The Producer class must create a buffer in which it can store generated random numbers:
const int setElements = 10;
class Producer: public DC_Filter_Base_t {
int bufSize;
DC_Buffer_t buf;
int init(initarg_t &initarg) {
bufSize = setElements * sizeof(int);
buf.New(bufSize);
buf.setSize(bufSize);
return 0;
};
:
As the Sorter class has no special memory requirement and can use the buffer
provided on reading from its input stream, its init function is simply:
class Sorter: public DC_Filter_Base_t {
public:
int init(initarg_t &initarg) {
return 0;
};
:
For the Consumer class, an output file stream must created using the name passed
through the work object:
class Consumer: public DC_Filter_Base_t {
public:
ofstream ofs;
int init(initarg_t &initarg) {
char* outfile = initarg.pwork->buf.getPtr();
ofs.open(outfile);
return 0;
};
:
init has returned, the process function is called.
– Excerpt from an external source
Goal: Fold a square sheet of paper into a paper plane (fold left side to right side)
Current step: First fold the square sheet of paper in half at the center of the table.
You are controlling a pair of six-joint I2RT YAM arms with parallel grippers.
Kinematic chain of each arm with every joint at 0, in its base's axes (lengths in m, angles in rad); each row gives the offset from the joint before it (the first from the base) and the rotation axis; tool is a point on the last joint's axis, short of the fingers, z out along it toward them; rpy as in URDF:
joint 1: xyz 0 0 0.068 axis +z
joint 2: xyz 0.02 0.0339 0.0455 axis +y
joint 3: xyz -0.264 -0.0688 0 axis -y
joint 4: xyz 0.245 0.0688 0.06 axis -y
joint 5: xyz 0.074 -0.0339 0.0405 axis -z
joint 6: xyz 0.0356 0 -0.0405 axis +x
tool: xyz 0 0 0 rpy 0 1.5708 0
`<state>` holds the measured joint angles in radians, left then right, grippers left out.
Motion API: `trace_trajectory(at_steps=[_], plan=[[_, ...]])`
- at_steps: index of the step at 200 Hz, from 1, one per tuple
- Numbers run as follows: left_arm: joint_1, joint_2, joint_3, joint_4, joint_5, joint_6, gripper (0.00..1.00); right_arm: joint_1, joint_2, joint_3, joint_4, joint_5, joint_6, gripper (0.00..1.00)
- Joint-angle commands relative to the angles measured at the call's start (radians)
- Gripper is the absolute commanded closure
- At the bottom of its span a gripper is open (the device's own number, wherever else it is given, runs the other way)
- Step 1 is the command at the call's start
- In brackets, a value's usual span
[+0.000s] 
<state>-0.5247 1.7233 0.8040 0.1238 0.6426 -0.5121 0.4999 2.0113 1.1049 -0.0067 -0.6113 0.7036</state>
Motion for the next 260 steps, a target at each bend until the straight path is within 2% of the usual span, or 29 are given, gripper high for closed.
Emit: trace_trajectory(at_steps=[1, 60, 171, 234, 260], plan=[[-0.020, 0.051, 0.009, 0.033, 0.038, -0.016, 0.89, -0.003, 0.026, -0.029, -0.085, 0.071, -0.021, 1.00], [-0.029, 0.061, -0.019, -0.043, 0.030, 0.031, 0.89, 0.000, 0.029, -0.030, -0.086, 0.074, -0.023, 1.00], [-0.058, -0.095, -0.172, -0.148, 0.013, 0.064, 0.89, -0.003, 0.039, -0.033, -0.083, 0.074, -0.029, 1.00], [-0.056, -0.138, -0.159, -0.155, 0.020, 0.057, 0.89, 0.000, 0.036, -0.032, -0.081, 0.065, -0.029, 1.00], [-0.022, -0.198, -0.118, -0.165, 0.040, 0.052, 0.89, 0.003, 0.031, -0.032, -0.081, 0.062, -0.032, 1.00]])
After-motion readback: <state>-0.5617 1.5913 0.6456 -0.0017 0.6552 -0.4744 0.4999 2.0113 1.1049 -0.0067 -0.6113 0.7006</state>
This is
the stage in which the actual "work" is performed on the data. The prototype for
the processing function is:
DC_RTN_t process(arg_t&)
The argument of type arg_t is derived from initarg_t and provides
the previously mentioned data items in addition to handles for the input and
output streams. These are accessed by the arrays ins and outs
which are of size nins and nouts, respectively. The functions
insIndex and outsIndex provide for stream name to index
translation. An input stream is of type DC_PipeInStream_t and supports a
read function, and an output stream is of type DC_PipeOutStream_t
and supports two write functions, write and write_nocopy.
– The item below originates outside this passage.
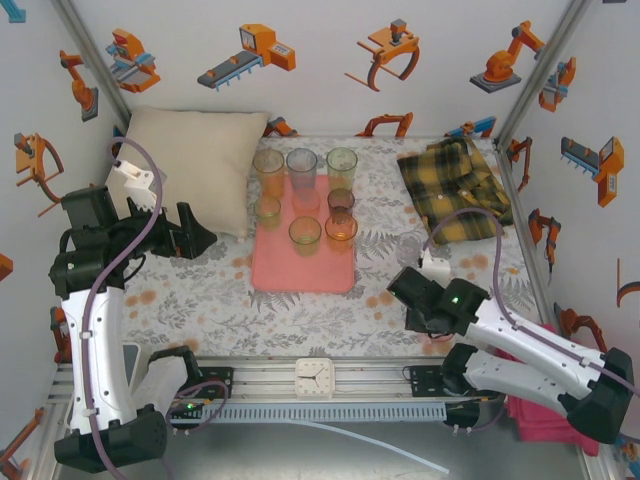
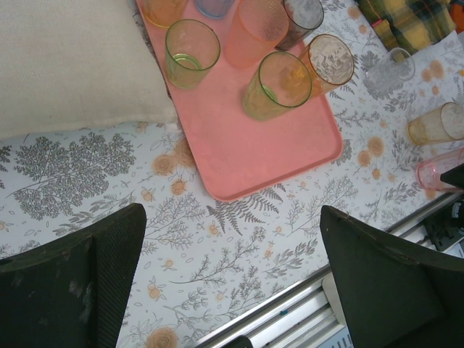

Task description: Place the glasses into the tray

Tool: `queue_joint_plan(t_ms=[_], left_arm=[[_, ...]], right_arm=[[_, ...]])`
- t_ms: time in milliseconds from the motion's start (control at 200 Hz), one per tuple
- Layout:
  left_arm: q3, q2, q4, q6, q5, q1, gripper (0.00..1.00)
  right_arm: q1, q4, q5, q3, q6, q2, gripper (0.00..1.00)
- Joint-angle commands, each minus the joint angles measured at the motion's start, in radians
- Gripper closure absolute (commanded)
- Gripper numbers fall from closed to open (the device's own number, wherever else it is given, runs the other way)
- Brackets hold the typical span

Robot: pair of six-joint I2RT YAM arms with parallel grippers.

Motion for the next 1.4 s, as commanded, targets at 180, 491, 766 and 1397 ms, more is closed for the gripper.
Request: queue_joint_plan(t_ms=[180,491,766,1397], left_arm=[[-0.002,-0.006,0.009,-0.003,0.022,-0.003,0.03],[-0.007,0.002,0.010,-0.001,0.020,-0.003,0.03],[-0.016,0.017,0.009,0.014,0.031,-0.007,0.03],[-0.007,0.034,0.001,0.025,0.028,-0.019,0.02]], right_arm=[[-0.002,0.039,0.024,-0.005,-0.028,0.052,0.66],[-0.002,0.057,0.019,-0.013,-0.038,0.072,0.77],[-0.002,0.066,0.012,-0.013,-0.046,0.070,0.85],[-0.002,0.081,-0.043,0.005,-0.070,0.035,0.94]])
The difference between write and write_nocopy is that write
does a deep copy of the buffer object and memory region as needed to allow the
caller to modify the buffer immediately after this call returns. For example, a
colocated sink will cause the buffer object and memory region to be duplicated
and placed directly in the consumer's queue. However, write_nocopy uses
the given buffer. If colocated with the sink this will be deposited directly in
that queue. Use of stack allocated DC_Buffer_t objects for this call is
not recommended due to undesirable results if the stack frame is removed before
the object is dequeued/used by a colocated consumer.
|
DC_RTN_t can have one value:
DC_RTN_EndOfWork, indicating that the processing for this unit of work
has finished and that it is ready for another unit.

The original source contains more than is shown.